In an interactive session, you will load software modules and run your scripts in real-time, whereas when submitting batch jobs, you specify the software modules to be loaded and scripts to be run in advance.

Interactive jobs allow you to actively interact with the program running on compute node/s (e.g., execute cells in a Jupyter Notebook) in real-time. This is great for exploratory work or troubleshooting. An interactive job will persist until you disconnect from the compute node or until you reach the maximum requested time.

Batch jobs are non-interactive, as you submit a script to be executed on a compute node with no possibility of interactivity. A batch job doesn't require you to be logged in after submission and ends when either (1) the script is finished running, (2) the job's maximum time is reached, or (3) an error occurs.

Job limits and QoS

To distribute computational resources fairly, the RCC limits the computing resources users request. These limits are enforced by the QoS (Quality of Service) assigned to each partition. A QoS is a set of parameters (e.g., MaxNodes, MaxCPUs, MaxWall, etc.) Read more about these regulations on our partitions page.

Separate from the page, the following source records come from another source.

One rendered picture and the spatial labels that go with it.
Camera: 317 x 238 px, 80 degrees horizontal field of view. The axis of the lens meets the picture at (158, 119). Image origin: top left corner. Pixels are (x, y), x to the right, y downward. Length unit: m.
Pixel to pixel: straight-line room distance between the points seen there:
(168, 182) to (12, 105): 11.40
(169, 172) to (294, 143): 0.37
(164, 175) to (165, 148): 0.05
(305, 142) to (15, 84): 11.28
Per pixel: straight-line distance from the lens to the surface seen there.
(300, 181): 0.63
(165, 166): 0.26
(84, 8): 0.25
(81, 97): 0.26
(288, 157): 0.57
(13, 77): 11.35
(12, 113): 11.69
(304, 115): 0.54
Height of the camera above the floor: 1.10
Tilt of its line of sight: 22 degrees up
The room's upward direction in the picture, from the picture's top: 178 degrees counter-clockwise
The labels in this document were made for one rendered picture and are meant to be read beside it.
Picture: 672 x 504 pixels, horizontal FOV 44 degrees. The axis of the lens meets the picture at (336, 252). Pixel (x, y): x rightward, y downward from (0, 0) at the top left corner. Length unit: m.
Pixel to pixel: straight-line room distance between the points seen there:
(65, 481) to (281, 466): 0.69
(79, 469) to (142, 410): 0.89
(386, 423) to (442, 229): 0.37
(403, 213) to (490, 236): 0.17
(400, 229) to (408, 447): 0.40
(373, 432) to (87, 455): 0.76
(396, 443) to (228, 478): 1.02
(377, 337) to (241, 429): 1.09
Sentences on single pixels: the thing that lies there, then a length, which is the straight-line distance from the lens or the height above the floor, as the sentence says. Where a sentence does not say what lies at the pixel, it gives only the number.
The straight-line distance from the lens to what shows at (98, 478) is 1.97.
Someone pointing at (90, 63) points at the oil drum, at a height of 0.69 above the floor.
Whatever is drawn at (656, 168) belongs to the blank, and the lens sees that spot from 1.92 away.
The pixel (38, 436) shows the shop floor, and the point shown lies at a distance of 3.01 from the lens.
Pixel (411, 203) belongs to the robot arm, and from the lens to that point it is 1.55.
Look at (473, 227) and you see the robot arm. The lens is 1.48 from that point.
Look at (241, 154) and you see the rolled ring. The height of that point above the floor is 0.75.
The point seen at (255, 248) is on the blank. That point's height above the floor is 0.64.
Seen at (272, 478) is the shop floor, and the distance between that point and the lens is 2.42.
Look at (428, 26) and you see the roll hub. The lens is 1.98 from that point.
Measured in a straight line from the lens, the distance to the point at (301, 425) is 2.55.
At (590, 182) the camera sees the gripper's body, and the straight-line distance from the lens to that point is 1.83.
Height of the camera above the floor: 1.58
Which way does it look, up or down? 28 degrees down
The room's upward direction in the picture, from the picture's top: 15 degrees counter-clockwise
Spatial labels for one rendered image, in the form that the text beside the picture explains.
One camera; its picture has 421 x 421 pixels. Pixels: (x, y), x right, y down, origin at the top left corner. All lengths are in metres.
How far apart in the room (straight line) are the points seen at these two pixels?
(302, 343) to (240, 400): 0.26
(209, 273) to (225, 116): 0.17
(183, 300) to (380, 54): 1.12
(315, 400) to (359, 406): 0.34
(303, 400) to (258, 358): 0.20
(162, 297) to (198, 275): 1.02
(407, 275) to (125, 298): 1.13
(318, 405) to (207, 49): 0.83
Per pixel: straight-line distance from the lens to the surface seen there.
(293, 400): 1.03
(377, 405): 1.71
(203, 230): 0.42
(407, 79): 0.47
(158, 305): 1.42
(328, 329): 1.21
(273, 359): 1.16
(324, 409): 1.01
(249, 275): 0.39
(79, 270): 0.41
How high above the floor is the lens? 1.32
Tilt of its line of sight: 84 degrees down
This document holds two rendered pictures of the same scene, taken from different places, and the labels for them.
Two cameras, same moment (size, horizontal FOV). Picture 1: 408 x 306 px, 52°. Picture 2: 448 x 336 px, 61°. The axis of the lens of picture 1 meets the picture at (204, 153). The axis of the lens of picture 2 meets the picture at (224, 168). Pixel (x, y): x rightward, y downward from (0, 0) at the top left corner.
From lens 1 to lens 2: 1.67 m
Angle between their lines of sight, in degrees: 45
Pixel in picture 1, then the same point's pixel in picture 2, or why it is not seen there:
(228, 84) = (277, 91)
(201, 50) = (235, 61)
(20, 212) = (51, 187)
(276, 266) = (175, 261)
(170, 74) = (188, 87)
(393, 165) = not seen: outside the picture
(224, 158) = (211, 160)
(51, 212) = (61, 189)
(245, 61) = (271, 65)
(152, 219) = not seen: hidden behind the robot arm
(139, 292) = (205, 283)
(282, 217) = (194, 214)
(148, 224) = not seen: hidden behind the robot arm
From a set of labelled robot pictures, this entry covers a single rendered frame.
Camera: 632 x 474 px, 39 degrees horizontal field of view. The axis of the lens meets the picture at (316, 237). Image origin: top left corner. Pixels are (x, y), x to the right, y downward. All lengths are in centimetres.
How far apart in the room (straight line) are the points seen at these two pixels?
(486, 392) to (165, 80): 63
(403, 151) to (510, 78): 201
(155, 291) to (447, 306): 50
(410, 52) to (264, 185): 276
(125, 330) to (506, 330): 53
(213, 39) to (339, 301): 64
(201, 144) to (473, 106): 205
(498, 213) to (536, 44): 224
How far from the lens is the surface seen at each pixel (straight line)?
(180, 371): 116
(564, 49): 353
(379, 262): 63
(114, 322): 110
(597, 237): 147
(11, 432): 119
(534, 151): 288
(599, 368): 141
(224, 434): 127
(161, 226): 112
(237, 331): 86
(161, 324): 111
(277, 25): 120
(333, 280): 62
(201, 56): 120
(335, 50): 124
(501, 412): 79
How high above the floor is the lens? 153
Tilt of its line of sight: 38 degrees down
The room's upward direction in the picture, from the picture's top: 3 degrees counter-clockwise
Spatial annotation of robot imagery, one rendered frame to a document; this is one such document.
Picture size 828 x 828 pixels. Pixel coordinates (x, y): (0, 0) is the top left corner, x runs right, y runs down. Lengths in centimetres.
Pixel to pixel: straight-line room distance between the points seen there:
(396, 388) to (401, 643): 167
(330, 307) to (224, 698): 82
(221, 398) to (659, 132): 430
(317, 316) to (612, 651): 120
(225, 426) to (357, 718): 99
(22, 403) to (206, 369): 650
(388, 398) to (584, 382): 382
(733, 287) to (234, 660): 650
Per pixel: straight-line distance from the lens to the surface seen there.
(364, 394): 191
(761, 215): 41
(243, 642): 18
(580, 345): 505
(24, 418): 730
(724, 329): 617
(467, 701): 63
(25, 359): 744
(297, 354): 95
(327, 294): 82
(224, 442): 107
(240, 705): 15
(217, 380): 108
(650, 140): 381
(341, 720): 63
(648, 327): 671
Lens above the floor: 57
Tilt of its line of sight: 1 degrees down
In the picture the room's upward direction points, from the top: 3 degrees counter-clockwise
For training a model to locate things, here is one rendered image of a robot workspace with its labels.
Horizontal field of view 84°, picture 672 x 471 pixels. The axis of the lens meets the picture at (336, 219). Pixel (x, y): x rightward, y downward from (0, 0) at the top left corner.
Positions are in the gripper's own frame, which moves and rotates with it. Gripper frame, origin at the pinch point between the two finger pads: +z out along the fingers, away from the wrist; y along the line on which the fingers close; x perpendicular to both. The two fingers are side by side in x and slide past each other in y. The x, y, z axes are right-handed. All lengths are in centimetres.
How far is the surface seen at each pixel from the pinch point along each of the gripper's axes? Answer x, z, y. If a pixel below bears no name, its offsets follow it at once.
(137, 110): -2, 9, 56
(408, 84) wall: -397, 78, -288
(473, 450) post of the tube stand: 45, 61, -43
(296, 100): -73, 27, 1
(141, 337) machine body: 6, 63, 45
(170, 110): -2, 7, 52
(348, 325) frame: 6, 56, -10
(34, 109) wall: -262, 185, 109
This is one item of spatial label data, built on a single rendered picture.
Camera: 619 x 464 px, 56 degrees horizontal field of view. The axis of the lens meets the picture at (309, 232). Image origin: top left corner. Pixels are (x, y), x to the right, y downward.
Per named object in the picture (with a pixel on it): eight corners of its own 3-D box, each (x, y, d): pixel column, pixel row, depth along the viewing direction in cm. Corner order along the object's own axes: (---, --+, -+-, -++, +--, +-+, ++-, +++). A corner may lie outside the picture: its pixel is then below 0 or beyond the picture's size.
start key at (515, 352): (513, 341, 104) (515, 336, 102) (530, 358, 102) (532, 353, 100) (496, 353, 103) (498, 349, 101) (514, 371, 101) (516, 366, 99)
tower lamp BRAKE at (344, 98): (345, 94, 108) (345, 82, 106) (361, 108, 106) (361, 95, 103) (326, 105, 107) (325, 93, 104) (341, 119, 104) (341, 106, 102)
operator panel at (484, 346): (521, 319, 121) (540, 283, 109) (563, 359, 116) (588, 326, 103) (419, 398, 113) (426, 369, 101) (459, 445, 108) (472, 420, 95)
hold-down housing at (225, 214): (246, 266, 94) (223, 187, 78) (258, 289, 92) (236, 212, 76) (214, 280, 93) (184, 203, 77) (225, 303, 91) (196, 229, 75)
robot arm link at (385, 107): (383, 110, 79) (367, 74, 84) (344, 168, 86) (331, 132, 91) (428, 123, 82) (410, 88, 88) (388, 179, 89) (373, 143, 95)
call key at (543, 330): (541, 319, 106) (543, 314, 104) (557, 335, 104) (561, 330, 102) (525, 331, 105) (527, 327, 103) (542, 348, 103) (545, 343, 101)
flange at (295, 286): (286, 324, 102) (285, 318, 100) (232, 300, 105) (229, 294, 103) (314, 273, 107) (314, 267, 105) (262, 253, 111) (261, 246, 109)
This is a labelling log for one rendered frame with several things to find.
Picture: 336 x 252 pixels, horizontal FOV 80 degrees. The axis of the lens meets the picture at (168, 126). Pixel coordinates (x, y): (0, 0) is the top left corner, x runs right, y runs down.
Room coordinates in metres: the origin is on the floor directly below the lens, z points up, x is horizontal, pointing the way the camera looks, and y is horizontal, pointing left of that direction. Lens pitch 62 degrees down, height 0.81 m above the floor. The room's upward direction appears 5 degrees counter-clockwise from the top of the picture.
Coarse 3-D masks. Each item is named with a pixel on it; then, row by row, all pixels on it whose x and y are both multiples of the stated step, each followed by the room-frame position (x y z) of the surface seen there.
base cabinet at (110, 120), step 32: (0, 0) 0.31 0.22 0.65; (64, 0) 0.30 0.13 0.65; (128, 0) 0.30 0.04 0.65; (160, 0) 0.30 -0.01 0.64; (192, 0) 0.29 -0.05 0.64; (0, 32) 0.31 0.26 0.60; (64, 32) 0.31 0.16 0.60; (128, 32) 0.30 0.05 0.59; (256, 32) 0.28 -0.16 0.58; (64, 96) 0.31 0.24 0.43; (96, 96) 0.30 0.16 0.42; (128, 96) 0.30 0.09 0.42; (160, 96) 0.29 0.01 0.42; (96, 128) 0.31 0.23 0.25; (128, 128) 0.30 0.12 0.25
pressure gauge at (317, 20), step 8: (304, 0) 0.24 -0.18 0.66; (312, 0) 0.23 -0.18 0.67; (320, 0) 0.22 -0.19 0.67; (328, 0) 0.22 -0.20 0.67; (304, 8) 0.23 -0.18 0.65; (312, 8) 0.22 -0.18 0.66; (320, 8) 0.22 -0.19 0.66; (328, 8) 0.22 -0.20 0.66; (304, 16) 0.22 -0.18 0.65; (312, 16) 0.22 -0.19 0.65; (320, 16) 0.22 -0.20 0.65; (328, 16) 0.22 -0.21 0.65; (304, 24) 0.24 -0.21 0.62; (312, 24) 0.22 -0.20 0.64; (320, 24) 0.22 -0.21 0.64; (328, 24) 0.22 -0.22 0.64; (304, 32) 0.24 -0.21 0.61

Groups participating in the cluster partnership program (CPP) may customize resource limits for their partitions.

Additional information on limits can be found by entering the command:

rcchelp qos
Observe that QoS are often different depending on the partition.

You can request temporary exceptions to a particular limit by contacting our Help Desk. Special allocations are evaluated on an individual basis and may or may not be granted.